Exercise directions> Within the entries below, please retype exactly the lines starting with the line that has "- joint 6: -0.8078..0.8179" and going on through the line that has "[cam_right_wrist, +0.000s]", but not the pictures.

** Opening Material to process block **

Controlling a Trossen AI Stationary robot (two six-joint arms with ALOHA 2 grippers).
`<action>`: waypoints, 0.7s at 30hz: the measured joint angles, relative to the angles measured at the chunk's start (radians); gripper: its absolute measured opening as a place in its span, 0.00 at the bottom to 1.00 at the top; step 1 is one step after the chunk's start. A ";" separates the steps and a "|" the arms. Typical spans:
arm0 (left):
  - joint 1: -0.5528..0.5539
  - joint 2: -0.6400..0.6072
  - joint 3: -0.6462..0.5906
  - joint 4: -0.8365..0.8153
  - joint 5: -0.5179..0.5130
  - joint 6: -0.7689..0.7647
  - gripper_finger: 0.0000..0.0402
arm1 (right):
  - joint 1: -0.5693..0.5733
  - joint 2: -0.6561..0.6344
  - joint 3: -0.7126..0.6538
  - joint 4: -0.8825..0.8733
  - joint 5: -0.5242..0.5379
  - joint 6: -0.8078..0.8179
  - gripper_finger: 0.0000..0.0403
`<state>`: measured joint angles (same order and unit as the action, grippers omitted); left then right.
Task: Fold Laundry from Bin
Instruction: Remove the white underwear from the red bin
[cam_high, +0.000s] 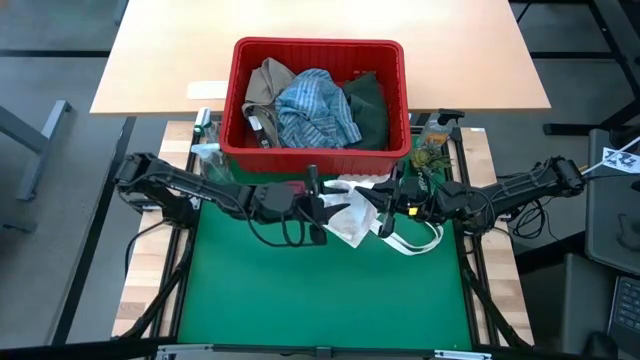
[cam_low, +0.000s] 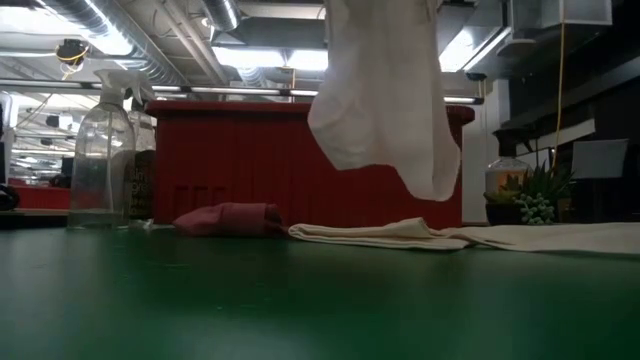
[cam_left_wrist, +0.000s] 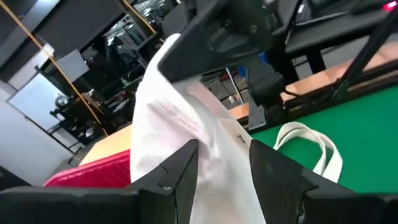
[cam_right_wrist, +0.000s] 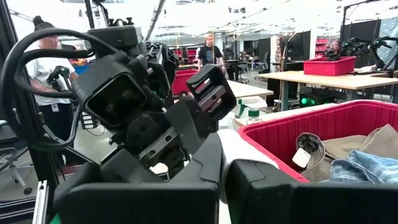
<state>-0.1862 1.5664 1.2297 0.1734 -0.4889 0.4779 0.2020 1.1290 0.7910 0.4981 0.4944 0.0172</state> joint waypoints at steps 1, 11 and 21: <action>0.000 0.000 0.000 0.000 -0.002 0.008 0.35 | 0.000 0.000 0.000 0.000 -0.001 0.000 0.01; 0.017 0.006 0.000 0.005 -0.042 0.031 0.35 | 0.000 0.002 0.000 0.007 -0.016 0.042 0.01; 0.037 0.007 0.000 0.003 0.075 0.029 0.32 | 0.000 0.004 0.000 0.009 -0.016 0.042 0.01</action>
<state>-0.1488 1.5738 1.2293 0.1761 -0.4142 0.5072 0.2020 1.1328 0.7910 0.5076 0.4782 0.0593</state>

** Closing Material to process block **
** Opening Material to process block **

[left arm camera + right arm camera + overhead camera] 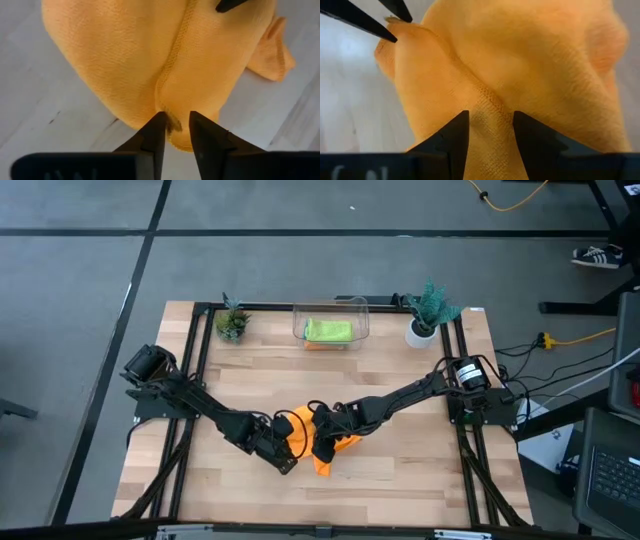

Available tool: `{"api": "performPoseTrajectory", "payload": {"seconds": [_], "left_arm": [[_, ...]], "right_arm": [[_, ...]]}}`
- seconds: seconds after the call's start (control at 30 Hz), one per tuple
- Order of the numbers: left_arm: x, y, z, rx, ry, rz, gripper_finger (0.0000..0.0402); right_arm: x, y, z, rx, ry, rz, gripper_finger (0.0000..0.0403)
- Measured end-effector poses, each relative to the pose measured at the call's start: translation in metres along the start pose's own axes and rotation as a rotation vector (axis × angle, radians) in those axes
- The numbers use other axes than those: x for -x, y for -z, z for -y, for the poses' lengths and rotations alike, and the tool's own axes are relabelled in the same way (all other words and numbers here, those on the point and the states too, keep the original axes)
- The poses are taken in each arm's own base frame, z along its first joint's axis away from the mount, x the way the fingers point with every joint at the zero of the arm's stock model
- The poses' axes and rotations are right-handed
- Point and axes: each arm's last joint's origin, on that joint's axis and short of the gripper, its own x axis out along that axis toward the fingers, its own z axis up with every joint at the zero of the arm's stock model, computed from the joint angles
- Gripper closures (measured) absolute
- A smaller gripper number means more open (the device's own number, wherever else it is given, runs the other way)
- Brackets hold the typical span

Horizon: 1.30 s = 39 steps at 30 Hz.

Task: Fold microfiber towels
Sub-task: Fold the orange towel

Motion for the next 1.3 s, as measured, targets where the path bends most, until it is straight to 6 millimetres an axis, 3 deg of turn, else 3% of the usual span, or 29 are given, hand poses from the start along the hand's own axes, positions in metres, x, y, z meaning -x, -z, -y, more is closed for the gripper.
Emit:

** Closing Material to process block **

Exercise solution>
  - joint 6: -0.8078..0.8179
  - gripper_finger: 0.0000..0.0403
`<state>`: measured joint angles (same order and unit as the action, grippers omitted); left then right.
Task: Fold Laundry from Bin
Instruction: Remove the white underwear from the red bin
[cam_high, +0.000s] 
[cam_low, +0.000s] 
[cam_left_wrist, +0.000s] 
[cam_right_wrist, +0.000s] 

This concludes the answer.